Exercise aim: Across the data below, count every line where the string "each" appears. Answer with the number alone.

____ Information supplied

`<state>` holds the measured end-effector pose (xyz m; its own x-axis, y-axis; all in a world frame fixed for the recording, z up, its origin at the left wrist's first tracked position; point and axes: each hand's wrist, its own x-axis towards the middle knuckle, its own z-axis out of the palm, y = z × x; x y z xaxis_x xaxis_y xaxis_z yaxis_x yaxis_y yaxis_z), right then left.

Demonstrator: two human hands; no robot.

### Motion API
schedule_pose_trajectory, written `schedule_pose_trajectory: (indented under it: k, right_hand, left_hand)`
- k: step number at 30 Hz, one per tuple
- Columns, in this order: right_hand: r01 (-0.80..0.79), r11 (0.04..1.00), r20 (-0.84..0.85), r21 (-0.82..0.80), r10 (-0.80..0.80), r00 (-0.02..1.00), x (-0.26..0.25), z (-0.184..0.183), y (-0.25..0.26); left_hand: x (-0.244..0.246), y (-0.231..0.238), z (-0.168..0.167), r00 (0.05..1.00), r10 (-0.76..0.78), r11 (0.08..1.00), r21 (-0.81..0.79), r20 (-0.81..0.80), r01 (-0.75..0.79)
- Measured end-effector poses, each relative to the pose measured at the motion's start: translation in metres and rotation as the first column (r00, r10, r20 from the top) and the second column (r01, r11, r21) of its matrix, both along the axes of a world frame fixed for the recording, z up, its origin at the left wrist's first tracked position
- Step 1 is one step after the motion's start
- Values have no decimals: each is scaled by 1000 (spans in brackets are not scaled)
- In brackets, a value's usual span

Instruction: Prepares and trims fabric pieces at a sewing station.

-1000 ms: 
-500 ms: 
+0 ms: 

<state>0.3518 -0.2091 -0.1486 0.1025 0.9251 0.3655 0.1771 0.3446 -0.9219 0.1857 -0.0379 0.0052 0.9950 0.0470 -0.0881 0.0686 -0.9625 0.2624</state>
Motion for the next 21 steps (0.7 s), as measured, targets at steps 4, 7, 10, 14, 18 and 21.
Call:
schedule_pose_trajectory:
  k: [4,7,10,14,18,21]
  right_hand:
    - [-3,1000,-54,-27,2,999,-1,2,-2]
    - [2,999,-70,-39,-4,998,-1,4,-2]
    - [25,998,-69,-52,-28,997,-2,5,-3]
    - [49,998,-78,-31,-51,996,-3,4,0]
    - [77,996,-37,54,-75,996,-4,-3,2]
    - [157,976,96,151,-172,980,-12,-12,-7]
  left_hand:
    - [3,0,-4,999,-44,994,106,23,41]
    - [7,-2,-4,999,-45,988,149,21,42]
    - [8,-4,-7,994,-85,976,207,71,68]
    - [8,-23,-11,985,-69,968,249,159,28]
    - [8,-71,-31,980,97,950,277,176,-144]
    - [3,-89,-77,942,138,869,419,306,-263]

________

Response to this exercise: 3